Exercise Flashcards
Alice wants to open a communication channel with Bob. Which of the following security properties she must implement in order to check that she is really communicating with Bob?
A. non-repudiation
B. integrity
C. availability
D. peer authentication
E. data authentication
F. privacy
G. accountability
exercise 1
Assume Alice sends a message to Bob. Bob knows that he has to perform data authentication. What does it mean?:
A. Bob must register the received data in a database
B. Bob must identify Alice (e.g. check her identity card)
C. Bob must verify that the data really comes from Alice (for example, by verifying some sort of evidence attached to the data that only Alice may have created)

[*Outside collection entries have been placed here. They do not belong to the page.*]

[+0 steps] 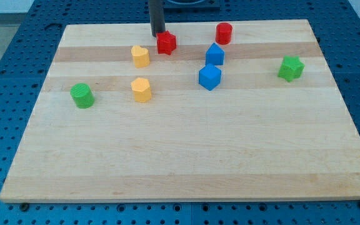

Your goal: Slide the green circle closer to yellow hexagon

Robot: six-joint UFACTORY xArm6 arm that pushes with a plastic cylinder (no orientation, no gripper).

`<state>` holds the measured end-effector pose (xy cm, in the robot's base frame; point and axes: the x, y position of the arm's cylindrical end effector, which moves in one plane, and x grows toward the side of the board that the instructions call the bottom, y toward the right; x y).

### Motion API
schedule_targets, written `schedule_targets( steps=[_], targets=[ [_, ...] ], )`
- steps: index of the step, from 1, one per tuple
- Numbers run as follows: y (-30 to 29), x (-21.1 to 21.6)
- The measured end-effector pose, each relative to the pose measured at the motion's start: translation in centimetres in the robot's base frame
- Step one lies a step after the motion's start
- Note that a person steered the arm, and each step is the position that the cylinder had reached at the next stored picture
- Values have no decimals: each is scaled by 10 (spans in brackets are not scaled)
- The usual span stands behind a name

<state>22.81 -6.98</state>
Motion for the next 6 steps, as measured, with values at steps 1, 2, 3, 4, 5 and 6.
schedule_targets(
  steps=[1,2,3,4,5,6],
  targets=[
    [0,-12],
    [-8,-24],
    [-58,-14],
    [-106,14],
    [-117,19],
    [-123,19]
  ],
)
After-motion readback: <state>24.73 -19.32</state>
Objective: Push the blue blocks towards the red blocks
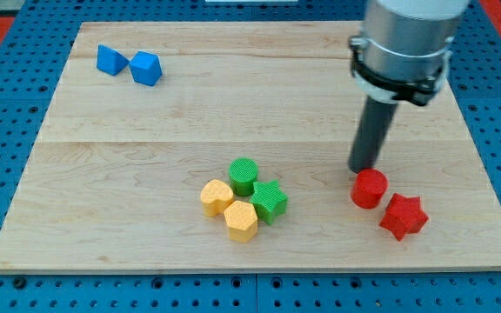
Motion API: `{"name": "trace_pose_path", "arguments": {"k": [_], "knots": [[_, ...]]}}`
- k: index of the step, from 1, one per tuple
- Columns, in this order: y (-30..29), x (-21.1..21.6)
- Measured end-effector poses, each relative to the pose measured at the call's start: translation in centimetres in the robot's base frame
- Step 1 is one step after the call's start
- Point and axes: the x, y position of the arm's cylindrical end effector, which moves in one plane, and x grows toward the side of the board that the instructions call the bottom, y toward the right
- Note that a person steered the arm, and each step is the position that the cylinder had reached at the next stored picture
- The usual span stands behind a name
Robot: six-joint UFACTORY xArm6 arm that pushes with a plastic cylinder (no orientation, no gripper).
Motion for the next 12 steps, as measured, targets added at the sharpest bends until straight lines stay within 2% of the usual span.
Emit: {"name": "trace_pose_path", "arguments": {"k": [1,2,3,4,5,6,7,8,9,10,12], "knots": [[1.1,0.3],[0.9,-3.7],[-2.9,-10.8],[-10.5,-11.6],[-18.4,-7.9],[-31.1,-10.0],[-42.3,-14.6],[-44.0,-21.5],[-35.2,-23.0],[-30.4,-21.9],[-30.9,-21.5]]}}
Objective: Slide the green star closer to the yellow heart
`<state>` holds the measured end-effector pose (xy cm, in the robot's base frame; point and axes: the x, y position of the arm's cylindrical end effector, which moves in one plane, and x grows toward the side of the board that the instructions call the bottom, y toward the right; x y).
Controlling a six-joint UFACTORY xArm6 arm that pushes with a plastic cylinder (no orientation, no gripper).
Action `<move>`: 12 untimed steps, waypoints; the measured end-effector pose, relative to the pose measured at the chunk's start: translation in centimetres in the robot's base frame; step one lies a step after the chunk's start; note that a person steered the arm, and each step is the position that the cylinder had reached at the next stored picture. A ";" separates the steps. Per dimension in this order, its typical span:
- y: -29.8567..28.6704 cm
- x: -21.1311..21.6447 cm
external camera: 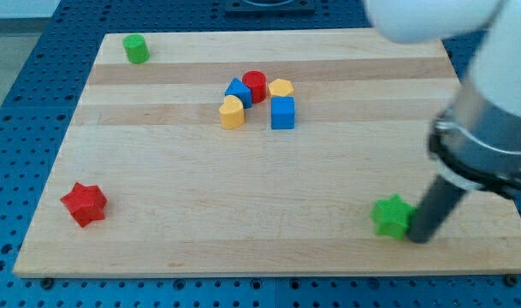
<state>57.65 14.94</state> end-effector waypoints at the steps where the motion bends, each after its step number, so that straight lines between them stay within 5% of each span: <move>1: -5.9 -6.3; 2: -13.5 -10.3; 4: -5.4 -5.5; 5: -13.2 -1.6; 7: -17.2 -10.2; 8: -17.8 -3.7; 9: -11.9 -2.4; 11: -14.2 -11.0; 12: -17.3 -11.6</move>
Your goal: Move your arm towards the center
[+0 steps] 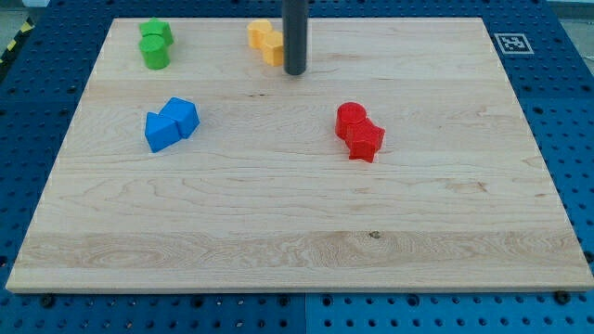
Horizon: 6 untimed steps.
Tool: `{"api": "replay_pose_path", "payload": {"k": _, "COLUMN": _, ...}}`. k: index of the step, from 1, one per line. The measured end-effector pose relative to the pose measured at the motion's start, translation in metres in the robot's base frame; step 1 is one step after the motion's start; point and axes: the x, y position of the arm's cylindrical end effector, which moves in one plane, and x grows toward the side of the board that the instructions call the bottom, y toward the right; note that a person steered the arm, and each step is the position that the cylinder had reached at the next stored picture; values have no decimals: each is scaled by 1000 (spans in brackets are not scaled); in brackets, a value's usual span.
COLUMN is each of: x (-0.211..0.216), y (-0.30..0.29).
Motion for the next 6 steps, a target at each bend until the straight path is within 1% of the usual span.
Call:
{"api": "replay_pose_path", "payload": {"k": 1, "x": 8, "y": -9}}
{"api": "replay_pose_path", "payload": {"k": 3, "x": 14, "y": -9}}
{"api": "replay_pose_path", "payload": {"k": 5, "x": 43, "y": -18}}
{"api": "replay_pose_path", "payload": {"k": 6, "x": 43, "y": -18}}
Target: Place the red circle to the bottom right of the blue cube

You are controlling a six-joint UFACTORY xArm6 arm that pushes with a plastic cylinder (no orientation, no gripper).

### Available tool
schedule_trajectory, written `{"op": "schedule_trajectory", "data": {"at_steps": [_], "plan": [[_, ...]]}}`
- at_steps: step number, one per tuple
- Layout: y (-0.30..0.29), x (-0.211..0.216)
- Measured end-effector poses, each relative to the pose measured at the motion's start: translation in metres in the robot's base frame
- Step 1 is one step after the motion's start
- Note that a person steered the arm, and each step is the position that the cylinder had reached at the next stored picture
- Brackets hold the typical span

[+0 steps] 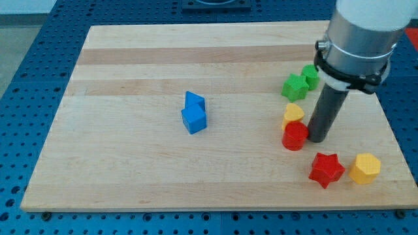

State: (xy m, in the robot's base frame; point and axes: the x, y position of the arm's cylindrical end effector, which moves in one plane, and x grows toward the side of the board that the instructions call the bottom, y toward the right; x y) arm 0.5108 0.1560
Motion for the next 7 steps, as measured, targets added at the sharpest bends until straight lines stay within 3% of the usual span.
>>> {"op": "schedule_trajectory", "data": {"at_steps": [3,7], "plan": [[-0.058,0.008],[-0.098,-0.013]]}}
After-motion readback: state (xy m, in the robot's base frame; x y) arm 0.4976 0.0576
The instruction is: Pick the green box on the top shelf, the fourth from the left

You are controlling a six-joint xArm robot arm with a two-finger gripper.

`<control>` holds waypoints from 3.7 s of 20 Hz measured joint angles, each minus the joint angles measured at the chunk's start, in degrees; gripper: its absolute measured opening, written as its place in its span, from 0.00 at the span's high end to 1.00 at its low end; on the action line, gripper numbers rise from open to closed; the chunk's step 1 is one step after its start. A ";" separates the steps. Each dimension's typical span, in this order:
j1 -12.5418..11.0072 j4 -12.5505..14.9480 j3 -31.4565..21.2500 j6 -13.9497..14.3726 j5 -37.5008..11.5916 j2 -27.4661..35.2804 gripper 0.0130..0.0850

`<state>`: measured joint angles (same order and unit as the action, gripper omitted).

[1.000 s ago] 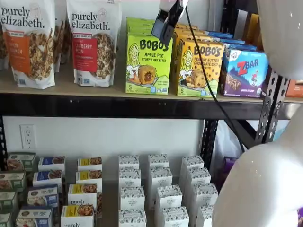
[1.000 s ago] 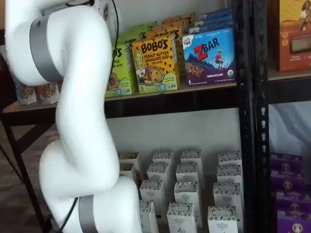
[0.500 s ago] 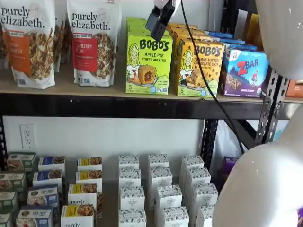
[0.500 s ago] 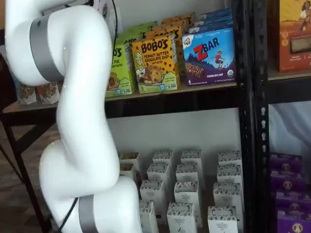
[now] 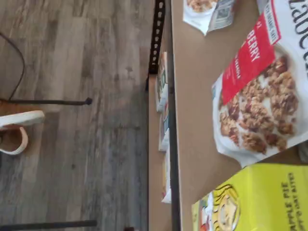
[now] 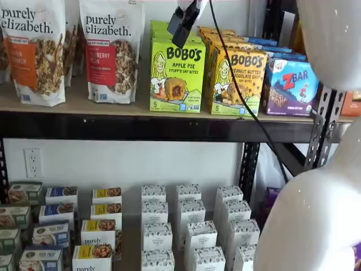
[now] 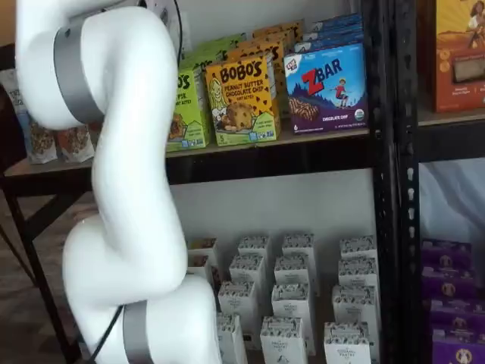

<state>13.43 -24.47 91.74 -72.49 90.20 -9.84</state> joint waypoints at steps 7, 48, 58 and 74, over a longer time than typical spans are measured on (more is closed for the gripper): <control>-0.21 -0.18 2.24 -0.25 -1.79 2.49 0.00; 2.92 9.58 5.50 0.88 0.50 8.62 0.00; 3.22 9.83 3.81 0.92 -0.92 7.93 0.17; 3.31 9.14 3.44 0.99 -1.34 7.80 0.56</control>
<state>16.74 -15.32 95.19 -71.50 88.86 -2.03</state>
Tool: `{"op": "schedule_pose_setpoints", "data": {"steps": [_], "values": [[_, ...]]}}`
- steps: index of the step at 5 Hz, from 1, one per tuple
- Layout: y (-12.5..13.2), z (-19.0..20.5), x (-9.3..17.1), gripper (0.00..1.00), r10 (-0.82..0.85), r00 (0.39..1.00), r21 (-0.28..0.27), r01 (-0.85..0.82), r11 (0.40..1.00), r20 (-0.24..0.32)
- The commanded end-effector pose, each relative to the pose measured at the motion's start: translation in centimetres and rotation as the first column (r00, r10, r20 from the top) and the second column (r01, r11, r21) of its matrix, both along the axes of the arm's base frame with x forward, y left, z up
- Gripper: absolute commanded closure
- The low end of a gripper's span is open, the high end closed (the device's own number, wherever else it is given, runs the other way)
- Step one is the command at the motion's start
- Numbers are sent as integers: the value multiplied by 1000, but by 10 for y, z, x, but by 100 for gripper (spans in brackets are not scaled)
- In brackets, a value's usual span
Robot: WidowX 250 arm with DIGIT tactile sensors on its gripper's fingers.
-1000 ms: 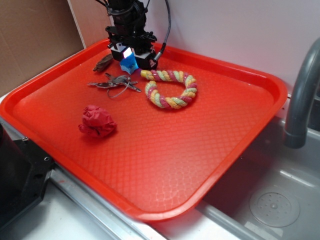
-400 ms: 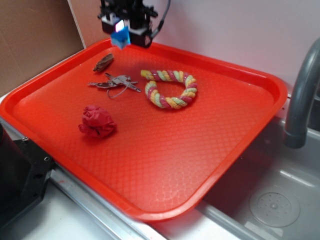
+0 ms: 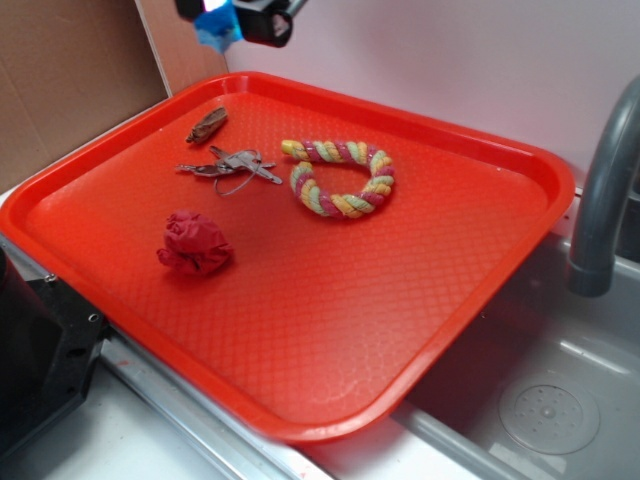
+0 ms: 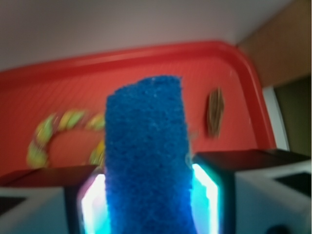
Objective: Grab the blue sponge.
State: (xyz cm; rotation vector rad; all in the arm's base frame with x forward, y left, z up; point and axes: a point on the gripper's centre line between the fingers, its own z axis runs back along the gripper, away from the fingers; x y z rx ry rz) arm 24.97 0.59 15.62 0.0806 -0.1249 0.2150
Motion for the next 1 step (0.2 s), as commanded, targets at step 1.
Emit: {"op": "schedule_pose_setpoints", "data": {"steps": [1], "values": [[-4,31,-53,100,6,996,-106,4,994,93]]}}
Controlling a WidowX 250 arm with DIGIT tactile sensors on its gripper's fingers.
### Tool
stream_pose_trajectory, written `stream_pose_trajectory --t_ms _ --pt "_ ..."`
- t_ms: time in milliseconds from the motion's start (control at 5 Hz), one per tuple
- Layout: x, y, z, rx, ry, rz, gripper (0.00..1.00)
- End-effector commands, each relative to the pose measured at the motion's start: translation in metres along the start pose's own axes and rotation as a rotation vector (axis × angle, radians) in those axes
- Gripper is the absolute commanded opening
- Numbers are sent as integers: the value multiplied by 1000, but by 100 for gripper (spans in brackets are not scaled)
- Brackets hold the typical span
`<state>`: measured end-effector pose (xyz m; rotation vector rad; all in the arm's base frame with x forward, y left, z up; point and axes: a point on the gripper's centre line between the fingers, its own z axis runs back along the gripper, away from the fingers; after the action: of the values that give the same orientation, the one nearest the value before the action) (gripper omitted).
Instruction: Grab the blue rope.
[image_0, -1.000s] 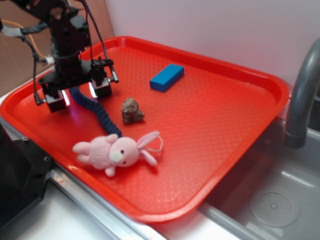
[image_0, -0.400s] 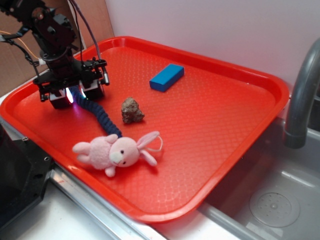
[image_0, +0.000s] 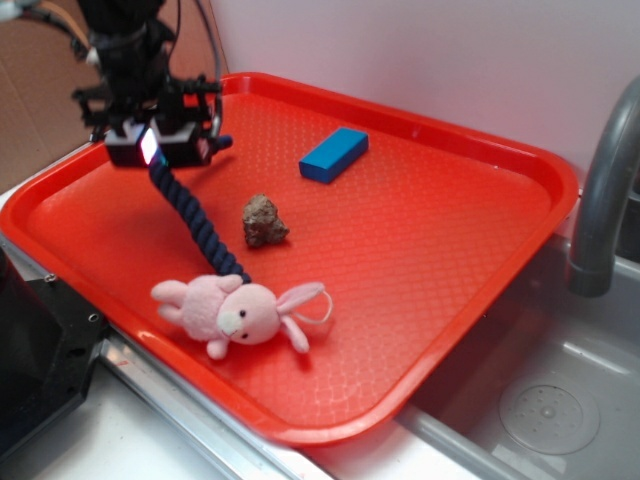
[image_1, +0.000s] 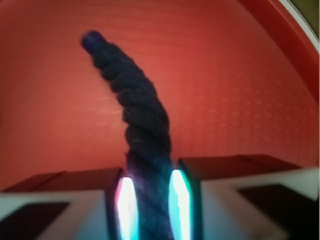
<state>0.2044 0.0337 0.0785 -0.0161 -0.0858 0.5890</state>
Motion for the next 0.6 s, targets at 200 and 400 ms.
stream_pose_trajectory --t_ms 200,400 --pt "-12 -36 116 -163 77 -479 0" --pt "-31 -45 133 -162 20 -541 0"
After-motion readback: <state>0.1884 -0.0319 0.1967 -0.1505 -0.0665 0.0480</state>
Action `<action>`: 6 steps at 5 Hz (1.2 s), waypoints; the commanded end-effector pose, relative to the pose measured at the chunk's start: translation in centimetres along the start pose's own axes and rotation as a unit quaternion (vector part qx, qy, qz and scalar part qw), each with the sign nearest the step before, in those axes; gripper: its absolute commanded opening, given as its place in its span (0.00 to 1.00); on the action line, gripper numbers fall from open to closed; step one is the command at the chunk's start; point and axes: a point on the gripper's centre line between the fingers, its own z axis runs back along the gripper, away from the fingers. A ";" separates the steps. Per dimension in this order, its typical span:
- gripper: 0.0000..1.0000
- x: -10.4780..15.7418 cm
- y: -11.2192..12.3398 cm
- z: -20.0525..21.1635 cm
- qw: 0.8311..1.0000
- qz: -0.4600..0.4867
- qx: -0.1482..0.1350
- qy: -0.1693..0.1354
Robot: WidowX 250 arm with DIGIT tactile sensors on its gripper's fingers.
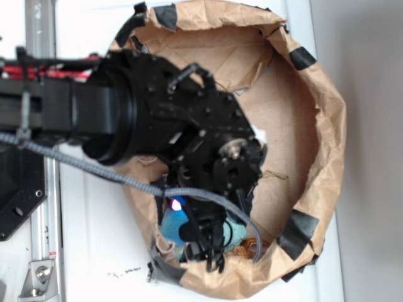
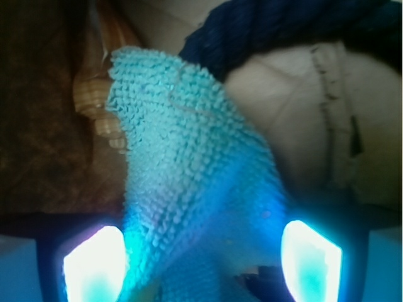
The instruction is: Grab the blue cloth.
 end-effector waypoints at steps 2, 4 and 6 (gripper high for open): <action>0.00 -1.5 -1.0 -4.5 0.998 -0.052 0.028 -0.005; 0.00 -1.4 -0.3 -3.0 0.997 -0.060 0.028 -0.038; 0.00 -1.2 0.3 -1.2 0.993 -0.074 0.047 -0.073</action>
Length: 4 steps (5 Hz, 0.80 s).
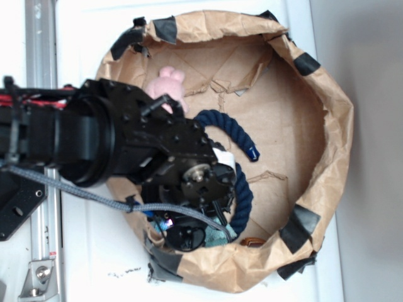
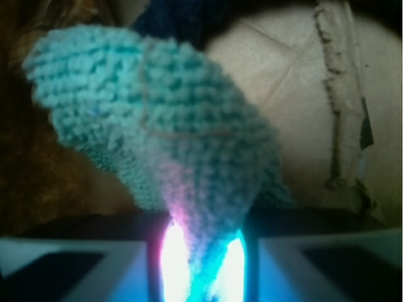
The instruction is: Grab the blue cloth.
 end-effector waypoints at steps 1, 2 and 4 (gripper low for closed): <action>0.00 -0.6 0.9 6.0 0.983 -0.034 0.133 -0.123; 0.00 -1.1 2.6 12.3 0.957 0.001 0.203 -0.206; 0.00 0.5 5.8 18.9 0.947 -0.006 0.225 -0.227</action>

D. Bob must demonstrate his identity to Alice
exercise 1
Assume Alice wants to connect to two systems run by Bob. Alice and Bob must always perform the mutual authentication. What does it mean?:
A. Alice authenticates to every system run by Bob and each of the two systems of Bob authenticate to Alice
B. Bob authenticates to Alice
C. Alice authenticates to the two systems run by Bob
D. each of the two systems of Bob authenticate to Alice
E. Alice and Bob must identify themselves, e.g. by exchanging their identity cards
exercise 1
Assume Alice is entering a password (or a PIN) to access her smartphone. Which security property is implemented by her smartphone for this operation?
A. confidentiality
B. integrity
C. authentication
D. availability
E. authorization
exercise 1
In Windows OS there are two types of users: normal and administrator. Assume a normal user tries to install a program and this operation is denied by the OS. Which security property the OS has implemented for software installation operation? (we assume the user has already logged in successfully with his credentials):
A. authentication
B. authorization
C. traceability
D. availability
exercise 1
Alice writes some data on her disk. The disk is placed in a secure place. After some time she wants to check whether the data has been modified. Which security property does she have to implement?
A. authentication
B. authorization
C. traceability
D. integrity
E. availability
exercise 1
Alice wants to protect the entrance in a building with a card reader. Which security property/properties must implement the card reader placed at the entrance?
A. authentication
B. authorization
C. non-repudiation
D. integrity
exercise 1
What is a replay attack?
A. an attack in which some data (in clear or protected for confidentiality) can be intercepted and then sent more than once to the destination
B. an attack in which only data in clear can be intercepted and then sent more than once to the destination
C. an attack in which an attacker intercepts the data, then sends it to another attacker who will send it to the destination
exercise 1
What is a sniffing attack?
A. an attack in which data (in clear or protected) is intercepted while in transmission
B. an attack in which only data in clear can be intercepted
C. an attack in which an attacker intercepts the data, then modifies it, then finally sends it to the destination
exercise 1
What is an IP spoofing attack?
A. an attack in which the attacker creates fake date and inserts it into a connection
B. an attack in which an attacker modifies the IP source address and sends it to a destination
C. an attack in which an attacker modifies the IP destination address and sends it to the destination
D. an attack in which an attacker modifies both the source and the destination addresses in an IP packet
exercise 1
What kind of countermeasures are applicable for an IP spoofing attack aimed to gain unauthorised access to a remote resource?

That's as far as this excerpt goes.